Tuten is a professor of literacy education at and the former acting dean of Hunter’s School of Education. With more than two decades of experience bridging university scholarship and community practice, she has established herself as a leader committed to equity and collaborative partnerships in urban education.
“Jenny has spent her professional career building relationships in the community and between the college and the community,” Pardasani said. “She brings considerable expertise to this position and will enable us to enhance Hunter College’s position as an anchor institution in New York City.”
The appointment underscores Hunter’s commitment to being a training ground for diverse talents and engine of social mobility in and of the community. Hunter’s faculty and staff work every day on local and global challenges — including climate change and sustainability, gentrification, overincarceration, affordability, intercultural conflict, health equity, forced migration, science skepticism, workers’ rights, civic disengagement, and sustaining democracy.

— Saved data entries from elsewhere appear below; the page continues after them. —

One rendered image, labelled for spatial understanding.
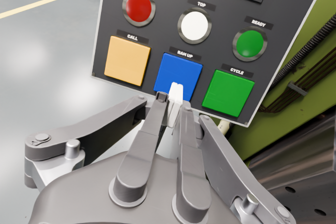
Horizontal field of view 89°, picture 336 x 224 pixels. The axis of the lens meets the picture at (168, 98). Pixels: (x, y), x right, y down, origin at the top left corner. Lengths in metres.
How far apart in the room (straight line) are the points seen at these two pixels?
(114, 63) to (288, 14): 0.31
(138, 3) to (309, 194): 0.62
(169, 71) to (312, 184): 0.47
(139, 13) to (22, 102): 1.46
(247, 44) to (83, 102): 1.38
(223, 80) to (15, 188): 1.29
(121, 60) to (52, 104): 1.30
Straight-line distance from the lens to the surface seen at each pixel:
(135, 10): 0.33
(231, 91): 0.34
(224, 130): 0.77
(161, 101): 0.16
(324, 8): 0.57
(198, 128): 0.16
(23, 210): 1.34
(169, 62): 0.32
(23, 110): 1.64
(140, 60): 0.33
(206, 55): 0.32
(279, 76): 0.61
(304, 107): 0.69
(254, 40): 0.34
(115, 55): 0.34
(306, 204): 0.69
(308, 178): 0.60
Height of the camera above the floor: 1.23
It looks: 50 degrees down
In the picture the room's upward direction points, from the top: 19 degrees clockwise
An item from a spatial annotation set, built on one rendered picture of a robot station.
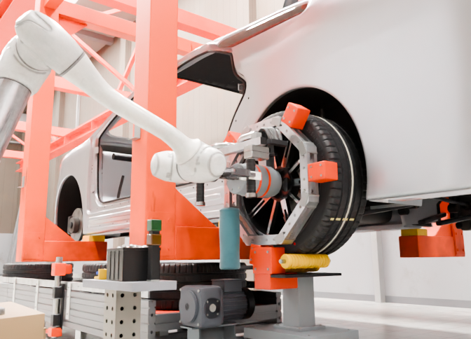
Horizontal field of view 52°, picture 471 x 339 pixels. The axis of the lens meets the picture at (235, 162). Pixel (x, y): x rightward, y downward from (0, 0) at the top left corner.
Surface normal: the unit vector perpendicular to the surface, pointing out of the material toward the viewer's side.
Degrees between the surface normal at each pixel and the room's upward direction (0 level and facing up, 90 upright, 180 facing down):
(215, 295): 90
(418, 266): 90
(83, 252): 90
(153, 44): 90
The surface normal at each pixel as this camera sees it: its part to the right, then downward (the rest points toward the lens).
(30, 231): 0.62, -0.16
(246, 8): -0.79, -0.11

“I am deeply committed to working towards authentic university-community partnerships that can transcend traditional boundaries to create a lasting impact for all stakeholders and excited about the possibilities ahead,” Tuten said.
As acting dean of the School of Education and former associate provost for faculty affairs, Tuten demonstrated strong leadership across Hunter’s four schools. In her role as associate provost, she oversaw faculty development, tenure, and promotion, and served as the president’s liaison to Hunter’s centers, galleries, and arts programs.
Her scholarship is practitioner-focused, closely aligned with the challenges and opportunities facing teachers as they strive to meet the needs of diverse learners in urban schools, the development of responsive professional development models to improve literacy instruction in urban schools, and family, community, and school engagement.
Tuten’s most significant community impact comes through her direction of READ East Harlem/Hunter College, a $2.3 million professional-development initiative funded by the New York Community Trust’s Brooke Astor Fund for Public Education. The five-year collaborative project united university faculty with K–3 teachers and school leaders across all District 4, East Harlem, elementary schools, creating deep, trusting relationships and became a true collaboration that recognized and leveraged the expertise of university and community settings.
Tuten will be reaching out to the college community to learn about the initiatives of our academic departments and faculty. She will also solicit recommendations on how we can enhance our community engagement efforts across the city.